Data extract:
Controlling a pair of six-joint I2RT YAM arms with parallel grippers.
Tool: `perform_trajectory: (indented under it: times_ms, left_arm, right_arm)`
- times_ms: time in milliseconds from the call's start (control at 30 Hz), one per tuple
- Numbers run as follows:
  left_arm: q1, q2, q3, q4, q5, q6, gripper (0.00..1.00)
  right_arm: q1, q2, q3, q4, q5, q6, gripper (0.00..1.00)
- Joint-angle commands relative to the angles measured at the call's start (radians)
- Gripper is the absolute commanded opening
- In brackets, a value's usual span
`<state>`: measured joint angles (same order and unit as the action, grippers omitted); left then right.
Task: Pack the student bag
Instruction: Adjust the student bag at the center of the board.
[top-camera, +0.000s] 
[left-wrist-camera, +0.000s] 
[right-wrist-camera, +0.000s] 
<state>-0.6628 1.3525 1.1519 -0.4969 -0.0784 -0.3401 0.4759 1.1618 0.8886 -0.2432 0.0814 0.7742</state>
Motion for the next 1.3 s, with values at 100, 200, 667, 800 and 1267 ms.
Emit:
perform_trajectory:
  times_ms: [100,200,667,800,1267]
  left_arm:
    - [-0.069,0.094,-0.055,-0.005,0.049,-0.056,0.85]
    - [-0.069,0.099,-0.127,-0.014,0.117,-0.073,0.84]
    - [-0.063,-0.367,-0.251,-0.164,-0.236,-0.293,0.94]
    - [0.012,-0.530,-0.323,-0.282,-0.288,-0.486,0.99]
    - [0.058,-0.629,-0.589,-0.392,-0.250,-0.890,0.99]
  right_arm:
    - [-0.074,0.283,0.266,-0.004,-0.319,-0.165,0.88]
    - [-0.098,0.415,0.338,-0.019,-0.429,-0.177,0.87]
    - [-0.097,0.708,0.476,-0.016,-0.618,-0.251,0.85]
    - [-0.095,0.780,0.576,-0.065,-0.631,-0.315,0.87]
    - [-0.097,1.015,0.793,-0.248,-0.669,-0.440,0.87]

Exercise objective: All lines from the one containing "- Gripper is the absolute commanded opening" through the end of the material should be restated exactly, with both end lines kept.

Output below:
- Gripper is the absolute commanded opening
- In brackets, a value's usual span
`<state>`: measured joint angles (same order and unit as the action, grippers omitted); left then right.
Task: Pack the student bag
Instruction: Adjust the student bag at the center of the board.
[top-camera, +0.000s] 
[left-wrist-camera, +0.000s] 
[right-wrist-camera, +0.000s] 
<state>-0.6628 1.3525 1.1519 -0.4969 -0.0784 -0.3401 0.4759 1.1618 0.8886 -0.2432 0.0814 0.7742</state>
Motion for the next 1.3 s, with values at 100, 200, 667, 800 and 1267 ms.
Emit:
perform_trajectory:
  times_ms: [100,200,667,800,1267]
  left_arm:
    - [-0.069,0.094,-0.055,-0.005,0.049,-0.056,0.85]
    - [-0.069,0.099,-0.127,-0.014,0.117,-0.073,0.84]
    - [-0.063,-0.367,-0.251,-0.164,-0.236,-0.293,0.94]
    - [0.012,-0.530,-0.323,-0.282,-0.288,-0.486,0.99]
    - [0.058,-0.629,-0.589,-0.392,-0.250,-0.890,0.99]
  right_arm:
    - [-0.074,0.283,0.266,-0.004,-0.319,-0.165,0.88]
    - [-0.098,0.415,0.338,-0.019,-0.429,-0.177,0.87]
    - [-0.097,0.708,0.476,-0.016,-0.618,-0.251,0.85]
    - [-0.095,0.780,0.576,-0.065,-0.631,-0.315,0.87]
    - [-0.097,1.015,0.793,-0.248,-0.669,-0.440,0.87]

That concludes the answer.